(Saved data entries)
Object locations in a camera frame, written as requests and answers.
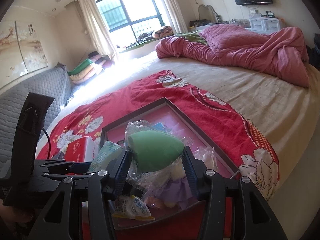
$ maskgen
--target green object
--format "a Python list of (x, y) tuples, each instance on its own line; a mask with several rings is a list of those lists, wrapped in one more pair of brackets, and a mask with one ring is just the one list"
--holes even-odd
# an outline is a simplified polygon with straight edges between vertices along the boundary
[(77, 66), (74, 70), (68, 72), (68, 75), (69, 76), (77, 75), (92, 63), (93, 63), (93, 61), (87, 58), (79, 66)]
[(153, 130), (133, 133), (128, 141), (138, 172), (159, 171), (178, 159), (184, 149), (178, 138)]
[(191, 33), (177, 33), (175, 36), (176, 37), (183, 37), (187, 41), (192, 41), (192, 42), (198, 42), (204, 45), (208, 45), (207, 41), (198, 35), (200, 31), (194, 31)]

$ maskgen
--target flower painting
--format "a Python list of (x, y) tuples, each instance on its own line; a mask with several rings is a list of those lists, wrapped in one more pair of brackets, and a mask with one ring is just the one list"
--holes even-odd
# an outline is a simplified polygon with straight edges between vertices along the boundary
[(48, 66), (32, 23), (0, 23), (0, 64), (0, 87), (20, 76)]

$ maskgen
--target windowsill
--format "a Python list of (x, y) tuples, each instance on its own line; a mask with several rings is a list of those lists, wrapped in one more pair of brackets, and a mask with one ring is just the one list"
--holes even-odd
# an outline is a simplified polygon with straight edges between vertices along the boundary
[(119, 53), (124, 53), (124, 52), (128, 52), (130, 50), (134, 50), (134, 49), (138, 49), (138, 48), (141, 48), (143, 47), (144, 45), (148, 44), (148, 43), (151, 43), (153, 41), (158, 41), (158, 40), (161, 40), (161, 39), (164, 39), (164, 38), (167, 38), (167, 37), (171, 37), (173, 35), (170, 35), (170, 36), (166, 36), (166, 37), (162, 37), (162, 38), (157, 38), (157, 39), (152, 39), (152, 40), (149, 40), (149, 41), (142, 41), (140, 43), (137, 43), (136, 45), (132, 46), (132, 47), (129, 47), (127, 49), (124, 49), (123, 51), (119, 52)]

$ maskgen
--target snack package
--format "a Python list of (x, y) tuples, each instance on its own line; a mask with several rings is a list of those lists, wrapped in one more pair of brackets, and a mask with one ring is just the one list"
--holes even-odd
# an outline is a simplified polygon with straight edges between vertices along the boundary
[(134, 195), (120, 195), (115, 201), (115, 212), (112, 214), (116, 218), (129, 218), (135, 220), (154, 220), (147, 205)]
[(98, 155), (92, 161), (88, 172), (95, 172), (106, 169), (110, 161), (118, 158), (122, 147), (116, 143), (106, 141), (100, 149)]

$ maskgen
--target human hand
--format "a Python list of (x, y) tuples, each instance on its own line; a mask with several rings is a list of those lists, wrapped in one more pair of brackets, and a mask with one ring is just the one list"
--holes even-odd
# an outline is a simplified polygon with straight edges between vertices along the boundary
[(0, 199), (0, 217), (9, 230), (14, 231), (16, 223), (27, 223), (32, 220), (31, 213), (14, 207), (4, 206), (2, 205), (2, 202), (3, 200)]

§ Task brief: Each entry above must be restated word for word; the pictures stay out of the copy.

§ Output for this task:
Object locations in a camera frame, written as requests and answers.
$ maskgen
--target green object
--format "a Python list of (x, y) tuples, each instance on its own line; a mask with several rings is a list of those lists, wrapped in one more pair of brackets, and a mask with one ring is just the one list"
--holes even-odd
# an outline is a simplified polygon with straight edges between vertices along the boundary
[(77, 66), (74, 70), (68, 72), (68, 75), (69, 76), (77, 75), (92, 63), (93, 63), (93, 61), (87, 58), (79, 66)]
[(153, 130), (133, 133), (128, 141), (138, 172), (159, 171), (178, 159), (184, 149), (178, 138)]
[(191, 33), (177, 33), (175, 36), (176, 37), (183, 37), (187, 41), (192, 41), (192, 42), (198, 42), (204, 45), (208, 45), (207, 41), (198, 35), (200, 31), (194, 31)]

$ maskgen
--target flower painting
--format "a Python list of (x, y) tuples, each instance on its own line; a mask with several rings is a list of those lists, wrapped in one more pair of brackets, and a mask with one ring is just the one list"
--holes even-odd
# an outline is a simplified polygon with straight edges between vertices along the boundary
[(48, 66), (32, 23), (0, 23), (0, 64), (0, 87), (20, 76)]

$ maskgen
--target windowsill
--format "a Python list of (x, y) tuples, each instance on its own line; a mask with several rings is a list of those lists, wrapped in one more pair of brackets, and a mask with one ring is just the one list"
--holes even-odd
# an outline is a simplified polygon with straight edges between vertices along the boundary
[(119, 53), (124, 53), (124, 52), (128, 52), (130, 50), (134, 50), (134, 49), (138, 49), (138, 48), (141, 48), (143, 47), (144, 45), (148, 44), (148, 43), (151, 43), (153, 41), (158, 41), (158, 40), (161, 40), (161, 39), (164, 39), (164, 38), (167, 38), (167, 37), (171, 37), (173, 35), (170, 35), (170, 36), (166, 36), (166, 37), (162, 37), (162, 38), (157, 38), (157, 39), (152, 39), (152, 40), (149, 40), (149, 41), (142, 41), (140, 43), (137, 43), (136, 45), (132, 46), (132, 47), (129, 47), (127, 49), (124, 49), (123, 51), (119, 52)]

$ maskgen
--target snack package
--format "a Python list of (x, y) tuples, each instance on its own line; a mask with several rings is a list of those lists, wrapped in one more pair of brackets, and a mask with one ring is just the one list"
--holes even-odd
# an outline is a simplified polygon with straight edges between vertices along the boundary
[(134, 195), (120, 195), (115, 201), (115, 212), (112, 214), (116, 218), (129, 218), (135, 220), (154, 220), (147, 205)]
[(98, 155), (92, 161), (88, 172), (95, 172), (106, 169), (110, 161), (118, 158), (122, 147), (116, 143), (106, 141), (100, 149)]

$ maskgen
--target human hand
--format "a Python list of (x, y) tuples, each instance on its own line; a mask with several rings is a list of those lists, wrapped in one more pair of brackets, and a mask with one ring is just the one list"
--holes even-odd
# an outline is a simplified polygon with straight edges between vertices along the boundary
[(0, 199), (0, 217), (9, 230), (14, 231), (16, 223), (27, 223), (32, 220), (31, 213), (14, 207), (4, 206), (2, 205), (2, 202), (3, 200)]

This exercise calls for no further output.